▶ INSTRUCTIONS TO FOLLOW: After locating the line with "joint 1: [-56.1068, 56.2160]" in the entries below, output it and each following line up to and including the line with "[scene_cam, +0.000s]", exactly and without pictures.

Extracted data entries
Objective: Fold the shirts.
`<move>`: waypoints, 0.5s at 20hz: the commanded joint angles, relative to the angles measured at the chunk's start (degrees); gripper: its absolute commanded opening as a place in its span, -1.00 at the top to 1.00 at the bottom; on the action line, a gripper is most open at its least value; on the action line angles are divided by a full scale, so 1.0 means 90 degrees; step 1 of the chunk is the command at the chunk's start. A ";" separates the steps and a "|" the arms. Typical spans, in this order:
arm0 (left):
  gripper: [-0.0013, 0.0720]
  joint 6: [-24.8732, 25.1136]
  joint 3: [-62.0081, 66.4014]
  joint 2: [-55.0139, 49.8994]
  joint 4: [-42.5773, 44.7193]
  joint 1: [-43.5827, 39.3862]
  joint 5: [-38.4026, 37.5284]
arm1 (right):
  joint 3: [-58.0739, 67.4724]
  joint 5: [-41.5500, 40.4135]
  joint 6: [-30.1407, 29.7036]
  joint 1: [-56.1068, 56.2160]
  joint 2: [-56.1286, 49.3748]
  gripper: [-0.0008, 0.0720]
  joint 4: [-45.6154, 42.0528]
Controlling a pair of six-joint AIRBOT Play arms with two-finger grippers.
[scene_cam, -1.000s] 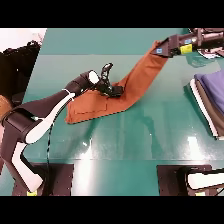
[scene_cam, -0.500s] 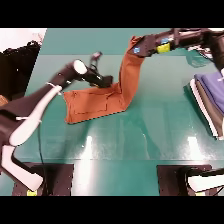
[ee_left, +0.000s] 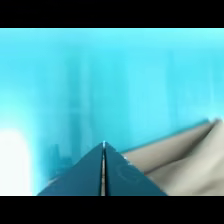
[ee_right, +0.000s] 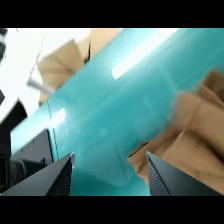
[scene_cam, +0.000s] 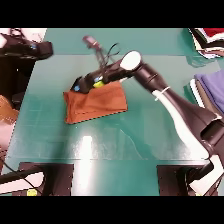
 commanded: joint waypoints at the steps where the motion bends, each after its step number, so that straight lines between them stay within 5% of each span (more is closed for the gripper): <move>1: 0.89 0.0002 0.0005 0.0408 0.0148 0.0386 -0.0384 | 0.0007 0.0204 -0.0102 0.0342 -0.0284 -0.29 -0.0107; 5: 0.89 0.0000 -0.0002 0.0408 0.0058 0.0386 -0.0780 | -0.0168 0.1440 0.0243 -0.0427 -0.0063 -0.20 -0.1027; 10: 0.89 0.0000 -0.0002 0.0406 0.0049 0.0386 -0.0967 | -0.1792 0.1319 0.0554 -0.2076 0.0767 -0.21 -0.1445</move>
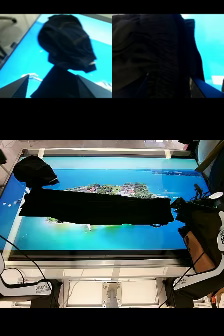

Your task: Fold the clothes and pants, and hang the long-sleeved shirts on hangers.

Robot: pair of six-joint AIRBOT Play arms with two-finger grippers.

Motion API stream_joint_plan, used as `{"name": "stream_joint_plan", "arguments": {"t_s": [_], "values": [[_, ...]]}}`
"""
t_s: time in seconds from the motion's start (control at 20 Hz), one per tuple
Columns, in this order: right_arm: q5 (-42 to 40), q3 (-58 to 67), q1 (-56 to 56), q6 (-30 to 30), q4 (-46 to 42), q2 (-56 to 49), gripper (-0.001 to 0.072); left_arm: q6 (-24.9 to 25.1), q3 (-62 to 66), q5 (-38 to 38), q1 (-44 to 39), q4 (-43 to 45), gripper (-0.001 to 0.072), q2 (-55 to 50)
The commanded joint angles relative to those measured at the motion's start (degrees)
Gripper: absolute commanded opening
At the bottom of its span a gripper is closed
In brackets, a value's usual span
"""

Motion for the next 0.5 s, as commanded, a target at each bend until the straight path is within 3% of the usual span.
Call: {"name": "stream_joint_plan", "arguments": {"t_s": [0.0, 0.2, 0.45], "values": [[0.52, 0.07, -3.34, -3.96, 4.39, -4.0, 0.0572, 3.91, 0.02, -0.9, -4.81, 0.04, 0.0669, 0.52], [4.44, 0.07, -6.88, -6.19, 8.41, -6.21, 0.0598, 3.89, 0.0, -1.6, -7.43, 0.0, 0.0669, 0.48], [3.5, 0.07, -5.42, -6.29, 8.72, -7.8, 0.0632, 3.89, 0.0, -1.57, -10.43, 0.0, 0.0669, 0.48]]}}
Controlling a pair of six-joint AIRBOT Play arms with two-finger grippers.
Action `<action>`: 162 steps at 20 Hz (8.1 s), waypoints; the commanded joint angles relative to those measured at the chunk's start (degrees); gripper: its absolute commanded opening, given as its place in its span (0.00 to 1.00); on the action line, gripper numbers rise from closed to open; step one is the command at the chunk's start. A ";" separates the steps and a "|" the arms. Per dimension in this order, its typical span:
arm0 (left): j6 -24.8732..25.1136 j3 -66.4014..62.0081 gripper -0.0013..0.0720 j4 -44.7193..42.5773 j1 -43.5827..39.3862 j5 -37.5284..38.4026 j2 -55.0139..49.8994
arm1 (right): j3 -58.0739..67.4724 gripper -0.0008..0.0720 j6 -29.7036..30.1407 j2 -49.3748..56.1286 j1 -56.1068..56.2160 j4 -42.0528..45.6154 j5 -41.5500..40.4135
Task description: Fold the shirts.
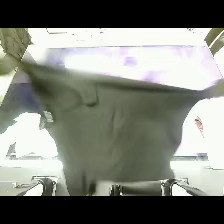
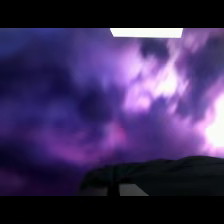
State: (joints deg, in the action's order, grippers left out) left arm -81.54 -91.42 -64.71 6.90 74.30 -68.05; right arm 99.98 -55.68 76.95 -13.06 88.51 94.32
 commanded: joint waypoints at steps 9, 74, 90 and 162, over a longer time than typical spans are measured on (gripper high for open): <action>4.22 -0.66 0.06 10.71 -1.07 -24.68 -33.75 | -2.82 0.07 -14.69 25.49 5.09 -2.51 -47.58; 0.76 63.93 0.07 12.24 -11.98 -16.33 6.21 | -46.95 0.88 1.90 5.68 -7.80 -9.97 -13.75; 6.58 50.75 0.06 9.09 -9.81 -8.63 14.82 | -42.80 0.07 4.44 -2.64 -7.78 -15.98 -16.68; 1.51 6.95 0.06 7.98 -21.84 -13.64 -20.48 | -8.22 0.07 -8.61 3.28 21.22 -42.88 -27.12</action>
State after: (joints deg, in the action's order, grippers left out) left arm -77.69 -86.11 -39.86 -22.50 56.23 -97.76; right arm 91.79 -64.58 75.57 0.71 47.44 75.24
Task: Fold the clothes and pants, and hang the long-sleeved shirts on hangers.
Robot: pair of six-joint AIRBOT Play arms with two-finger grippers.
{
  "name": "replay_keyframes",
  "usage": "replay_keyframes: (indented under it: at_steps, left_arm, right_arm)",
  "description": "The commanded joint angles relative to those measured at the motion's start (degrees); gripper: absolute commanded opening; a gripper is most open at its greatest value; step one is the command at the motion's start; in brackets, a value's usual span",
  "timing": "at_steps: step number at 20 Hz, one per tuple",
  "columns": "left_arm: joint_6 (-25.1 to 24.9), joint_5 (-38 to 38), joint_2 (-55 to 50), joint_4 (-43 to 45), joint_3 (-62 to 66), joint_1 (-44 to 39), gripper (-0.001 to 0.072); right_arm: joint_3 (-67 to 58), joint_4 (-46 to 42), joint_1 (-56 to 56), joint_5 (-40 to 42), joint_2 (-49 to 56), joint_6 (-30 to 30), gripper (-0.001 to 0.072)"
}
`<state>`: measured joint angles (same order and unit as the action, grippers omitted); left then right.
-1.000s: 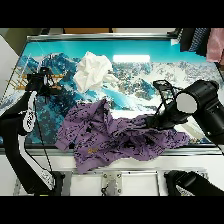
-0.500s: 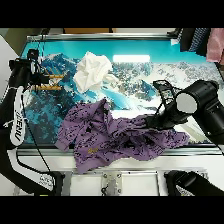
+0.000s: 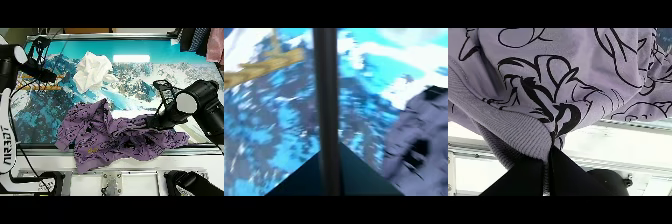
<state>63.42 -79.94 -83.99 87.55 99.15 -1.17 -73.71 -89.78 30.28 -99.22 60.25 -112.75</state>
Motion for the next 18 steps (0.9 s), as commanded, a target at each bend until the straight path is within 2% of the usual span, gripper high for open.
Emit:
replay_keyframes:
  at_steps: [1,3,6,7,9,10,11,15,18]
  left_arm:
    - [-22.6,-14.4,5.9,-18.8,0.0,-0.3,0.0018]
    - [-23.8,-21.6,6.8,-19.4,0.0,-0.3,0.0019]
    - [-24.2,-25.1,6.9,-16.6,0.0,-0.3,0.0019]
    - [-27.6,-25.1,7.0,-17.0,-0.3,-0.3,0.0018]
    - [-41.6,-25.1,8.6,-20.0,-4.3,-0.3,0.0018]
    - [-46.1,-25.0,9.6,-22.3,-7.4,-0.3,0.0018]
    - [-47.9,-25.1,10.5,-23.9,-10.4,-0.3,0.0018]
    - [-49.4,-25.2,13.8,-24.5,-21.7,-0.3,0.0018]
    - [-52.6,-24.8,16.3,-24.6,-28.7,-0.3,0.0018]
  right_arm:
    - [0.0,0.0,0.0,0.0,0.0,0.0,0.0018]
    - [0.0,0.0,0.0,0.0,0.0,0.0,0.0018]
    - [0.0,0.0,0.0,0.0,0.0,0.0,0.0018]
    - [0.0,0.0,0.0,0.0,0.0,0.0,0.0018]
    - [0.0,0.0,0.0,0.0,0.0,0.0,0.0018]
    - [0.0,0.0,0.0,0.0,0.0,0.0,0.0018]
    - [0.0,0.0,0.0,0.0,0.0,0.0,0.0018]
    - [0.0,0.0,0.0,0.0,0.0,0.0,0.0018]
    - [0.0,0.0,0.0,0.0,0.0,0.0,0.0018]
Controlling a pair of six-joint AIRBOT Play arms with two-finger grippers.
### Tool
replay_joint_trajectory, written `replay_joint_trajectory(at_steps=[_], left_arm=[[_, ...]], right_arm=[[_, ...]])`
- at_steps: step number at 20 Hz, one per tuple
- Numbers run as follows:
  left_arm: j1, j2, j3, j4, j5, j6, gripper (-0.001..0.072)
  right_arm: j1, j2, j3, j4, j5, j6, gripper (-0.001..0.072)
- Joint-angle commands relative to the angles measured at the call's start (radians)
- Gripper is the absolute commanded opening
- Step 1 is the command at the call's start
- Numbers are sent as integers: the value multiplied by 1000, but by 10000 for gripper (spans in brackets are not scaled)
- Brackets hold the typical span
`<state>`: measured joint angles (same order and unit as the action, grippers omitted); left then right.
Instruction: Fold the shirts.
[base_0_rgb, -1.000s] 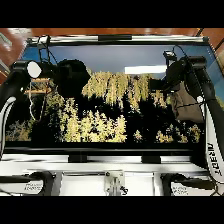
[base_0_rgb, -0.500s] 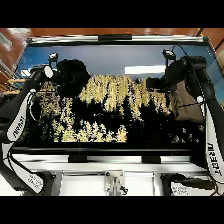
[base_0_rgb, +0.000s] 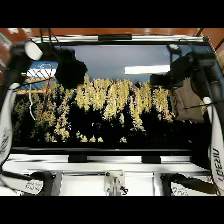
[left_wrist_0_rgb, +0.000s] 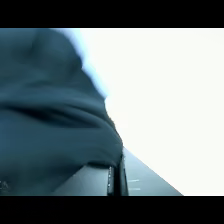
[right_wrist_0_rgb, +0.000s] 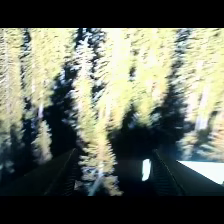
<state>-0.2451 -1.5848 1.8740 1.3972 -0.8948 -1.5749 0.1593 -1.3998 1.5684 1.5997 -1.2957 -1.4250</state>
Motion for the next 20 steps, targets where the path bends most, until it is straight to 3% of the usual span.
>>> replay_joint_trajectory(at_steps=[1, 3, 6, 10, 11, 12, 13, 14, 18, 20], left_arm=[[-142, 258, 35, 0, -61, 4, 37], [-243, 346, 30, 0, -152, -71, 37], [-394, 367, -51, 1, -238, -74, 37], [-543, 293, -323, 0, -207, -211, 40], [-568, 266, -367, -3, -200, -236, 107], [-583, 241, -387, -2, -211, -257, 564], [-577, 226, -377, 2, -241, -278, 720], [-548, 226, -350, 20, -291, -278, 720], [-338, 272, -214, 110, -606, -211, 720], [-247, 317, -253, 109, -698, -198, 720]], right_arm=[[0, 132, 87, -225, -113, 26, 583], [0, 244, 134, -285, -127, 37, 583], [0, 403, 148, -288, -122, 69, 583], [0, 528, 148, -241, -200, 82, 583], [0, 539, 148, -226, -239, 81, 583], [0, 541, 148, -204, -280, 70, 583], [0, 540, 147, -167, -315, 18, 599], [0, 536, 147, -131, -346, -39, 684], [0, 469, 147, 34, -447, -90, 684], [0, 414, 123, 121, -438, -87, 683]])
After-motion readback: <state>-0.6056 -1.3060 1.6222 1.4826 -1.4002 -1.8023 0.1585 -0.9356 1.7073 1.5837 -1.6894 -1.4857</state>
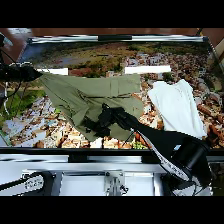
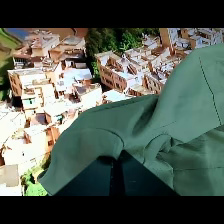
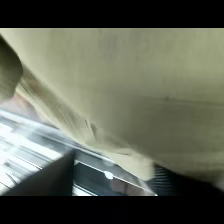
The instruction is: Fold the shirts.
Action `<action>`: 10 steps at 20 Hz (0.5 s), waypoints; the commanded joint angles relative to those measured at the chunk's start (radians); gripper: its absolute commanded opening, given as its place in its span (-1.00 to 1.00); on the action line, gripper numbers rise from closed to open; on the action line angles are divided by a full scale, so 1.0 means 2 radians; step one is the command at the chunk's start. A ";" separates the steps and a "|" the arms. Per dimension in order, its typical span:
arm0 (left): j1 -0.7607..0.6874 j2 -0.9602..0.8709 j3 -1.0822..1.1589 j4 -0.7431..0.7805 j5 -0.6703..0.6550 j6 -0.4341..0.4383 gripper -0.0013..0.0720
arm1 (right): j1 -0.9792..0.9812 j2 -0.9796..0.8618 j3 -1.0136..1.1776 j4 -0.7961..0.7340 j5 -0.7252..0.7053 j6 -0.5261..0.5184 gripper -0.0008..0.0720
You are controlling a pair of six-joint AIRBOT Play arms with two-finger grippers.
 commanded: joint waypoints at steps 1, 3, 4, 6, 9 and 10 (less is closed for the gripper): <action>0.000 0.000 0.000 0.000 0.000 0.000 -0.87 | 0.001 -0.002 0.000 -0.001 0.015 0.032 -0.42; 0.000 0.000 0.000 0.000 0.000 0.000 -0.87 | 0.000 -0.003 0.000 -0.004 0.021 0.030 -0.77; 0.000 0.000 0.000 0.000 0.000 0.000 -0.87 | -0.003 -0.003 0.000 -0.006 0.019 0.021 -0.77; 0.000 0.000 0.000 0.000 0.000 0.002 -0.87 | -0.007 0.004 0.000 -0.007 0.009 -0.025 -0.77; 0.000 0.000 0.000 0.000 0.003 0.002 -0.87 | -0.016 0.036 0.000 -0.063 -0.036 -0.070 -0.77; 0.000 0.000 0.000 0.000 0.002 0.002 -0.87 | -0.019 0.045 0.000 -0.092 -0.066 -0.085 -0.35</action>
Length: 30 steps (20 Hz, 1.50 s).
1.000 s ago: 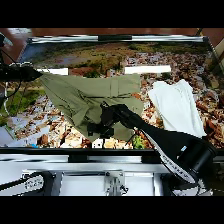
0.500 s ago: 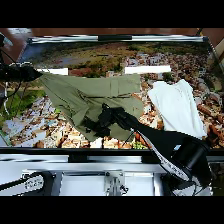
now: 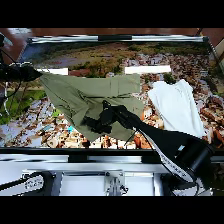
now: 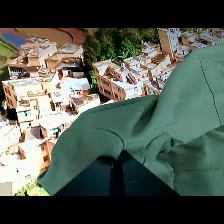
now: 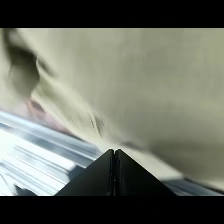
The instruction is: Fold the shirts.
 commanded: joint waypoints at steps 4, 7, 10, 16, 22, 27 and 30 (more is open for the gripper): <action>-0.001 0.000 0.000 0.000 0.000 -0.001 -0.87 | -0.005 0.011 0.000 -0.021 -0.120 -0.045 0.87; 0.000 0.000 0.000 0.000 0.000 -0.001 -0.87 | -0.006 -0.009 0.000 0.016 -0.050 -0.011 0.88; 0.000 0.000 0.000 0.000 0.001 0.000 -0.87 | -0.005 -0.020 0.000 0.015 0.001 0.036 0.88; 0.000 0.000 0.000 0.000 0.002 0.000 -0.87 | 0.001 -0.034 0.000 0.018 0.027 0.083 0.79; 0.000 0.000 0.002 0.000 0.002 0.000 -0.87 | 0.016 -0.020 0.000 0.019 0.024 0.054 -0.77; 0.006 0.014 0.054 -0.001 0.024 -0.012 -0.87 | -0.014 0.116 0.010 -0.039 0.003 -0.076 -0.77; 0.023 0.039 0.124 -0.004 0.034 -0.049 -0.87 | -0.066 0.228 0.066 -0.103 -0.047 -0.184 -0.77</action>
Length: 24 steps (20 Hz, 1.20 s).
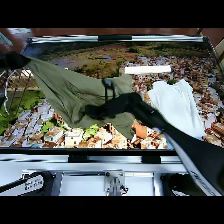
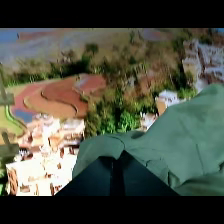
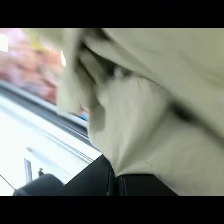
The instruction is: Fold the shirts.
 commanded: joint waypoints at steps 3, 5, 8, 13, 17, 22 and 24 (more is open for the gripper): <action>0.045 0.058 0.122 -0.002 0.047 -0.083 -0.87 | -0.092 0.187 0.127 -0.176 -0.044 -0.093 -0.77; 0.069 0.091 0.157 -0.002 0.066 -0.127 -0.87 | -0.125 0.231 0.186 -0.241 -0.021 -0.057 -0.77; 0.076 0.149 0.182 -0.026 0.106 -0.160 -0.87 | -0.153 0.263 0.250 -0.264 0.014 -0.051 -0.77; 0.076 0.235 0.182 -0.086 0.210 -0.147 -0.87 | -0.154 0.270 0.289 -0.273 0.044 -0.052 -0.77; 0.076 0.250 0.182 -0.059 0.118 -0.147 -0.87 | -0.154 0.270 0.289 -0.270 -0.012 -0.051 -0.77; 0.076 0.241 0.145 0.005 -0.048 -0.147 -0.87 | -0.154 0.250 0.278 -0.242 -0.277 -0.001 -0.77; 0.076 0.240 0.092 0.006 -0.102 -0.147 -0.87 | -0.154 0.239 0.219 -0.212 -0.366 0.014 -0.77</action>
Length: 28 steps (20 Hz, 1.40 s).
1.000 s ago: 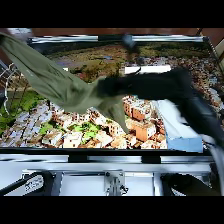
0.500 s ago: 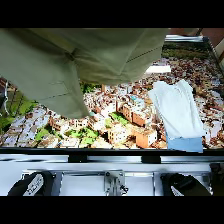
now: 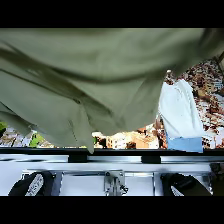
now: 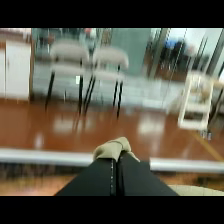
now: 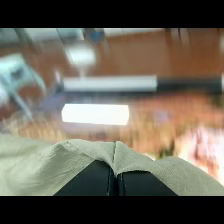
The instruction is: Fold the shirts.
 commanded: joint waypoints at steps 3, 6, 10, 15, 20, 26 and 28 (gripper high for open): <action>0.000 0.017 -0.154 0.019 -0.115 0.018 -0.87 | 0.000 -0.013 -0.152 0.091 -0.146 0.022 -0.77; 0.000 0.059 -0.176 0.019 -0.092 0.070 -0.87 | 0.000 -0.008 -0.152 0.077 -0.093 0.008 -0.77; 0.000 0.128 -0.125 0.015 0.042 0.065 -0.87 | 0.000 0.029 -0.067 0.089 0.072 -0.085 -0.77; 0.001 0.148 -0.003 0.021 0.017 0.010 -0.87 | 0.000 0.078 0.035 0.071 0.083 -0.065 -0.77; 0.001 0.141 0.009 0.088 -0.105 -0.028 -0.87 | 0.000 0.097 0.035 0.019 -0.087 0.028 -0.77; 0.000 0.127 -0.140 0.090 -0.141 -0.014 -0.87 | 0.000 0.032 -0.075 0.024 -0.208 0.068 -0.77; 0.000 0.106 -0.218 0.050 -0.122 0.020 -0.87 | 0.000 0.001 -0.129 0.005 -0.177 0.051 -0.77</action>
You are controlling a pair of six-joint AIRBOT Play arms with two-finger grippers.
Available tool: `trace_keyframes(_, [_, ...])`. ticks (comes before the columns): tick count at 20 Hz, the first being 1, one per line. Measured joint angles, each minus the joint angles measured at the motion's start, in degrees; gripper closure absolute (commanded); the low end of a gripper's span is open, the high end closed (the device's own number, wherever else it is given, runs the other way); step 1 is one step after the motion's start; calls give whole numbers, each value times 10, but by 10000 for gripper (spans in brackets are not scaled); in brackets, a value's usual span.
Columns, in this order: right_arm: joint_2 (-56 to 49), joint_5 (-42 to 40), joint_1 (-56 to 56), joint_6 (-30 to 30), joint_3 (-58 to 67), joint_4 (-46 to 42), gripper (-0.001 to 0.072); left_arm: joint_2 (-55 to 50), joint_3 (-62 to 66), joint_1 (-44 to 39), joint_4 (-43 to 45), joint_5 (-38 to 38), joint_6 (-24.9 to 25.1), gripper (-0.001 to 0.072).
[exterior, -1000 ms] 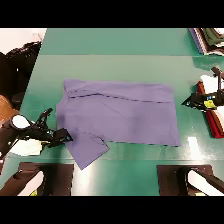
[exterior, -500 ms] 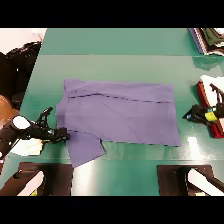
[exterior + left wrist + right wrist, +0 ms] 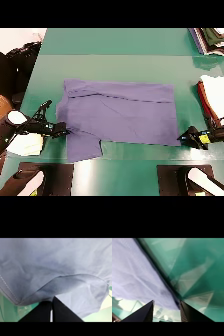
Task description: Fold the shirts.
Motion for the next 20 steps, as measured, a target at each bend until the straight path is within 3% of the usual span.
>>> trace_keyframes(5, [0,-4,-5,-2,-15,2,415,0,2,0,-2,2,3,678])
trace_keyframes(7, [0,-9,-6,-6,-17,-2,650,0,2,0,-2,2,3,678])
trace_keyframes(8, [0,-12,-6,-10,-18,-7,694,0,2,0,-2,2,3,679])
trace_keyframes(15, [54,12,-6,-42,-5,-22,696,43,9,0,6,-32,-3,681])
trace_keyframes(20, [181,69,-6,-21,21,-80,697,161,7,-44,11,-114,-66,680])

▶ ANSWER BOX:
  joint 1: [-56.1068, 56.2160]
  joint 2: [-56.1286, 49.3748]
  gripper: [-0.0008, 0.0720]
  joint 4: [-45.6154, 42.0528]
Controlling a pair of six-joint AIRBOT Play arms with two-finger grippers.
[scene_cam, -1.000s] 
[scene_cam, -0.500s] 
[ee_left, +0.000s] 
[ee_right, +0.000s] 
[scene_cam, +0.000s] 

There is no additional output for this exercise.